Extract all lines in the data that contain the word "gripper".

- - -

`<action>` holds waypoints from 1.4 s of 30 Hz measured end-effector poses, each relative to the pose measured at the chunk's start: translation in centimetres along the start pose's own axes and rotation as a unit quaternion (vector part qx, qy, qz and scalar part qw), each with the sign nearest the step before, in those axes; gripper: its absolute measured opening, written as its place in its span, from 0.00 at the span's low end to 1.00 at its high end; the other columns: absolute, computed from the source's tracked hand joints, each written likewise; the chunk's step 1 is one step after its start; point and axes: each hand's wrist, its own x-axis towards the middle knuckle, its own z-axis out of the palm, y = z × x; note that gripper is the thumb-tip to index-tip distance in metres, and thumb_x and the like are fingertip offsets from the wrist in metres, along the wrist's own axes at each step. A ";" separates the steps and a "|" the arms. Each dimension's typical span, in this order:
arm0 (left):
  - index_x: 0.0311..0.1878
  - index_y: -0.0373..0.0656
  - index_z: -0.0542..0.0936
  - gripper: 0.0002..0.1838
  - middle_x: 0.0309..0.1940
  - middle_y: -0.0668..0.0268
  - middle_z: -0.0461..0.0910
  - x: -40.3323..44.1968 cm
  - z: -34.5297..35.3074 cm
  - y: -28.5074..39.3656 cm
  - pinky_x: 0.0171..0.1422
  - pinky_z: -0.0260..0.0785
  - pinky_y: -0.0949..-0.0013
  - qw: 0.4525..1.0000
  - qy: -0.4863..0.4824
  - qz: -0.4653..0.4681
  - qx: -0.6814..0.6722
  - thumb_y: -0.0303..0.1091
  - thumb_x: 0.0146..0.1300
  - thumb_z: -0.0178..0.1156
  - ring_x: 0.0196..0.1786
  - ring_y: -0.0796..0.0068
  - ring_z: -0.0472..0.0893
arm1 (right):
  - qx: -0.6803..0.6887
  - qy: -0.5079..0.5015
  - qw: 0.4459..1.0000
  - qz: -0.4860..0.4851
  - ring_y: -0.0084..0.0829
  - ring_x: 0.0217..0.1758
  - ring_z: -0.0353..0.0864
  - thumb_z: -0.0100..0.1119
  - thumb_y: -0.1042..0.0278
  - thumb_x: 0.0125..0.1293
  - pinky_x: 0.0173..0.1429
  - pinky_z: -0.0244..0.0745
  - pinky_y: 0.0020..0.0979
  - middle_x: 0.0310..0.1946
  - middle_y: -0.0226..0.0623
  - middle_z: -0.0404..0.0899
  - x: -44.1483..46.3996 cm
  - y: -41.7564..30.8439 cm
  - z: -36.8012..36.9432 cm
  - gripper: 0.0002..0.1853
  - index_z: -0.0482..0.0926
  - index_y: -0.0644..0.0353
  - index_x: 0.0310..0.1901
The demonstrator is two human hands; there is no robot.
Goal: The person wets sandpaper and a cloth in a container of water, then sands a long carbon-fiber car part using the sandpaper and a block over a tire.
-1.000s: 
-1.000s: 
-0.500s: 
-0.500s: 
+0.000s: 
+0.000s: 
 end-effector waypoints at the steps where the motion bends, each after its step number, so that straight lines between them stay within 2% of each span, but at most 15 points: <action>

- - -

— Solved exercise —
`<action>` holds waypoints from 1.4 s of 30 Hz measured end-effector poses, each relative to the pose measured at the chunk's start: translation in centimetres along the start pose's own axes and rotation as a unit quaternion (vector part qx, qy, qz and scalar part qw), each with the sign nearest the step before, in those axes; gripper: its absolute measured opening, written as its place in its span, from 0.00 at the span's low end to 1.00 at its high end; the other columns: absolute, computed from the source's tracked hand joints, each written likewise; the chunk's step 1 is one step after its start; point and axes: each hand's wrist, its own x-axis towards the middle knuckle, its own z-axis out of the palm, y = z × x; note that gripper is the thumb-tip to index-tip distance in metres, and thumb_x and the like are fingertip offsets from the wrist in metres, along the wrist's own axes at each step. A ";" separates the steps and a "|" the arms. Each dimension's typical span, in this order:
  - gripper: 0.0002..0.1838
  - gripper: 0.0002..0.1853

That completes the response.